One strength of the present study was that the data included comprised the largest number of learning (n = 1028) and test data (n = 283) ever investigated. Limitations of the present study were that intra/interexaminer reliability statistics and reproducibility comparisons are necessary. To determine whether the automated cephalometric landmark identification may perform better than orthodontic clinicians, a future study is envisioned.

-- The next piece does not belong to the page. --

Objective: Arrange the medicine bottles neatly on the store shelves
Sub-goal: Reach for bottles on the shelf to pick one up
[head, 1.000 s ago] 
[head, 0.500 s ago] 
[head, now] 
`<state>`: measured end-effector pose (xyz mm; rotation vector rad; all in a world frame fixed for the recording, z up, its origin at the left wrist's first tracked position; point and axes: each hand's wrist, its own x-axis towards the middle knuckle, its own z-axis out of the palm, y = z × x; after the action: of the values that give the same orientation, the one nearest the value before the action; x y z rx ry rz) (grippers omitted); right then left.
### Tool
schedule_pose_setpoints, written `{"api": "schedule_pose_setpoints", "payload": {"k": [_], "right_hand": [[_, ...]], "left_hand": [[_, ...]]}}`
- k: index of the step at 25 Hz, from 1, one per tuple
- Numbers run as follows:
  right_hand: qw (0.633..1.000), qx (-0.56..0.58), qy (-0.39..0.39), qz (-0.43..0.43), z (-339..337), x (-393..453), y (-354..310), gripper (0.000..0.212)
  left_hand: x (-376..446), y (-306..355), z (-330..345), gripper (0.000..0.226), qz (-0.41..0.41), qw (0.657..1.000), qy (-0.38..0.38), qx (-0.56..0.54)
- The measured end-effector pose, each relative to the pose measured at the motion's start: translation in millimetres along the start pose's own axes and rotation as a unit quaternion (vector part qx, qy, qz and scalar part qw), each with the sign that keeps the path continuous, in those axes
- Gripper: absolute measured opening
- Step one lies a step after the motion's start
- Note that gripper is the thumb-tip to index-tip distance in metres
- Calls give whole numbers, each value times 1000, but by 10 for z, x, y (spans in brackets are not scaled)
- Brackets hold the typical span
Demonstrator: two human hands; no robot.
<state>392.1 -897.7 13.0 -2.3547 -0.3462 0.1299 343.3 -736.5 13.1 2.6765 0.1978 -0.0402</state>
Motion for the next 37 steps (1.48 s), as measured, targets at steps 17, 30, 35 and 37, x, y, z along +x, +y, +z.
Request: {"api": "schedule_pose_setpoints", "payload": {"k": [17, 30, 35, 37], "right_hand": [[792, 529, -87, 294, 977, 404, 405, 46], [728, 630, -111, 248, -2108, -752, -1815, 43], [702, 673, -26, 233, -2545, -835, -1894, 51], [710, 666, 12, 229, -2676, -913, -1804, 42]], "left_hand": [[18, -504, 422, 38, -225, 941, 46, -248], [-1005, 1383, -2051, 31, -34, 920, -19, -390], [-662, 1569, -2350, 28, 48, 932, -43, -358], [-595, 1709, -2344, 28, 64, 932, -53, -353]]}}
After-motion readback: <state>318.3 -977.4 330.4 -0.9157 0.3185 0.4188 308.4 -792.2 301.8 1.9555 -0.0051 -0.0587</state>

YOLOv3 outperformed SSD in accuracy and computational time. YOLOv3 also demonstrated a more isotropic form of detection errors than SSD did. YOLOv3 seems to be a promising method for use as an automated cephalometric landmark identification system.
This study was partly supported by grant 05-2018-0018 from the Seoul National University Dental Hospital Research Fund and the Technology Development Program (grant S2538233) funded by the Ministry of Small and Medium Enterprises and Startups, the Korean Government.
Some among the coauthors have a conflict of interest. The final form of the machine-learning system was developed by computer engineers of DDH incorporation (Seoul, Korea), which is expected to own the patent in the future. Among the coauthors, Hansuk Kim and Soo-Bok Her are shareholders of DDH Inc. Youngsung Yu and Girish Srinivasan are employees at DDH Inc. Other authors do not have a conflict of interest.
The first two authors contributed equally to this study.